In “Solitude,” the poet speaks of a concrete event, of a car crash. “I was nearly killed here, one night in February,” he says. His world nearly ended and then he realized what we all know and live denying:
I almost felt that I could rest
and take a breath
before the crash.
A month or so back the intensively peer-reviewed, internationally respected British medical journal The Lancet suggested that an additional 650,000 people have died in Iraq due to the prosecution of the second Gulf War. And who knows how many more deaths there have been since then? It is such a terrible figure, such an unthinkable number that simply saying the number out loud should be enough for something, anything, somehow to happen. Yet nothing happens.
Worse, knowing of this, and of the magnitude of this mass-murder, I’ve just been blathering on about poetry all this week and I haven’t mentioned daily life and its hurt and its horror. The air is heavy with smoke, and when you get up close no doubt you can see the fear and anger and hurt in people’s eyes. But from the comfort of my home in Manchester, watching the news, those same people, those victims or insurgents, those terrorists or peasants, those people so like you and me, so unlike you and me, can look like any anonymous victims: they populate the news bulletins, but they do not occupy nearly enough of my thoughts.
Such a terrible tragedy . . . but tragedy, of course, this is not. This is bloody power politics: power and its politics writing itself in the real world in real blood. And yet, all this week, I’ve been blathering on about poetry and I haven’t mentioned this slaughter.
I'm chary of underscoring the pedagogical moment within literature, but poetry does teach us attention to language. This is a skill we might want sometimes to transfer to the political realm. The UK Prime Minister Tony Blair, George Bush Jr.’s poodle he is sometimes called (such imagery!), attempted his own cruel poetry, we might instead call them lies, over a “sexed-up” dossier (such a neologism!) concerning the reasons for the invasion of Iraq. He continues to dissemble over those reasons and the mess that his liberal imperialism has caused in that benighted country. What a mess, now, in Mesopotamia.

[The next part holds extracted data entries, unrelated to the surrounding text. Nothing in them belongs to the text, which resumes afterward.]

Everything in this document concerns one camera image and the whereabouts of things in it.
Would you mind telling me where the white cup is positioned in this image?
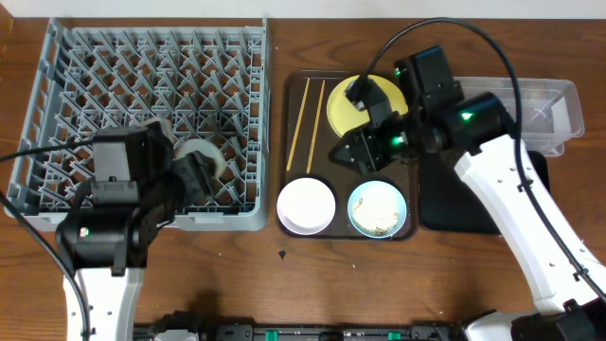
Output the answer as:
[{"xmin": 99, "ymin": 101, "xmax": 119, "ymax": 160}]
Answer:
[{"xmin": 175, "ymin": 139, "xmax": 227, "ymax": 178}]

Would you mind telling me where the light blue bowl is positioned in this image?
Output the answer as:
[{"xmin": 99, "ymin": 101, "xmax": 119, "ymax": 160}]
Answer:
[{"xmin": 347, "ymin": 180, "xmax": 409, "ymax": 239}]

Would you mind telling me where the white bowl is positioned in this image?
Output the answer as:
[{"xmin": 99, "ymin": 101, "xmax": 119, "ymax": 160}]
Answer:
[{"xmin": 276, "ymin": 177, "xmax": 336, "ymax": 236}]

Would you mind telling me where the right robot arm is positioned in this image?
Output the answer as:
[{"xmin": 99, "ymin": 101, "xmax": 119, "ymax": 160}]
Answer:
[{"xmin": 330, "ymin": 46, "xmax": 605, "ymax": 340}]

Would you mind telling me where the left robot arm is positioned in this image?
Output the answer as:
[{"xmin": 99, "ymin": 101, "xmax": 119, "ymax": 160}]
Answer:
[{"xmin": 55, "ymin": 118, "xmax": 226, "ymax": 340}]

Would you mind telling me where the black waste tray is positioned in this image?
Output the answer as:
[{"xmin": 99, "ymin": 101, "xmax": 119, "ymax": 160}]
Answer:
[{"xmin": 418, "ymin": 150, "xmax": 550, "ymax": 236}]

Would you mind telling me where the yellow round plate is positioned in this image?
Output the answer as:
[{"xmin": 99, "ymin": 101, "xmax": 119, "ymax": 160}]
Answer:
[{"xmin": 327, "ymin": 75, "xmax": 408, "ymax": 137}]

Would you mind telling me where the dark brown serving tray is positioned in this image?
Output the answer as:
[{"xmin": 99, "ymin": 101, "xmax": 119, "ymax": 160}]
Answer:
[{"xmin": 276, "ymin": 69, "xmax": 419, "ymax": 242}]

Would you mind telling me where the grey plastic dish rack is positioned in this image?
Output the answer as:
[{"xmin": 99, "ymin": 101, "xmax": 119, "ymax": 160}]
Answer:
[{"xmin": 8, "ymin": 20, "xmax": 271, "ymax": 232}]

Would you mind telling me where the clear plastic bin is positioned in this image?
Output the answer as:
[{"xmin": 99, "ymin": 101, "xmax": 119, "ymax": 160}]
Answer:
[{"xmin": 457, "ymin": 77, "xmax": 585, "ymax": 157}]

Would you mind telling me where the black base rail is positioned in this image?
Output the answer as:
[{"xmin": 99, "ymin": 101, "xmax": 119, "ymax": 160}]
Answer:
[{"xmin": 133, "ymin": 311, "xmax": 466, "ymax": 341}]

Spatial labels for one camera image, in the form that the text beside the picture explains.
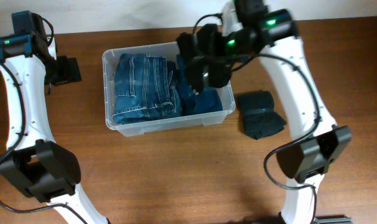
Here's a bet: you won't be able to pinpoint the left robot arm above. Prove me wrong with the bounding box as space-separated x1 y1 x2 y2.
0 31 109 223

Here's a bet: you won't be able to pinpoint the black garment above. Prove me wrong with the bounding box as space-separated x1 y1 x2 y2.
237 90 287 140
176 24 231 93

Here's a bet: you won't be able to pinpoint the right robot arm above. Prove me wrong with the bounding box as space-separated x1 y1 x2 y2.
221 1 352 223

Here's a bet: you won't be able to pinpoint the dark blue jeans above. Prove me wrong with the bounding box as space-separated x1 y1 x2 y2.
113 54 181 124

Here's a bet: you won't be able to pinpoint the blue shirt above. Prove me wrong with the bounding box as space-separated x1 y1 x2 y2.
176 54 223 116

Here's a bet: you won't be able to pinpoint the clear plastic storage bin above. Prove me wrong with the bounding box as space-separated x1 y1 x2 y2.
102 42 236 137

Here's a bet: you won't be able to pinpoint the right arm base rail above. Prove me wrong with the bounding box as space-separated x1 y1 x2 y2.
314 217 353 224

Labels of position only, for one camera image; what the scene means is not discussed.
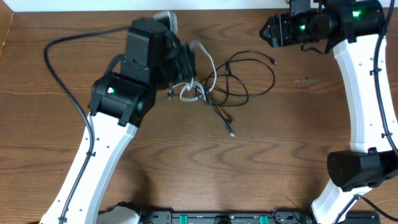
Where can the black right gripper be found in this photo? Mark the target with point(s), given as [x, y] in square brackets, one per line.
[279, 27]

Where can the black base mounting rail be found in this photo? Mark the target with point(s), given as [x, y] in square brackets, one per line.
[126, 215]

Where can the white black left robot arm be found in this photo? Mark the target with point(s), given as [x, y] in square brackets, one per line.
[154, 59]

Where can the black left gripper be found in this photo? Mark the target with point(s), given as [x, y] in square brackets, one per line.
[186, 53]

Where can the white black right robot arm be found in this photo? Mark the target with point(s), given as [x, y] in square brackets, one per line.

After Auschwitz, Theodor Adorno, who pondered many things and yet seems to have been reduced to this misunderstood soundbite, pondered whether lyric poetry should not be written after the outrage. Well, we should ask today, can it be enjoyed—it is certainly being written—in the face of illegal wars? Of course it can. On Monday I misquoted Brecht’s “Motto.” Here it is in John Willet’s translation:
In the dark times
Will there also be singing?
Yes, there will be singing
About the dark times.
But I want to say more and less than this. I don’t want to advocate some return to didactic, politically-inspired poeticising: I’m not entirely opposed to it, actually, but politics often makes for very bad poetry. And nor do I want to advocate some kind of empty, feel-good verse. I want us to realize that poetry is already itself, embodying as it does language’s reflection on itself as and in language, intimately political, intrinsically philosophical. It is unable to be other than this because its very otherness is this.
Poetry should not be read for its edifying effects. In the face of death—and we live and we write each day in the face of that limit even if, for me, that limit isn’t daily instantiating itself around me, isn’t stealing my children, despoiling my home, destroying my sanity—we attempt meaning by living. And we live in language. And at its best, poetry is language at its best. It doesn’t teach us about life, it trials, it translates and it embodies our lives. We no more need to be taught how to read poetry than we need to be taught how to live. But a good life is hard to find. Like a good poem. Like a good reader.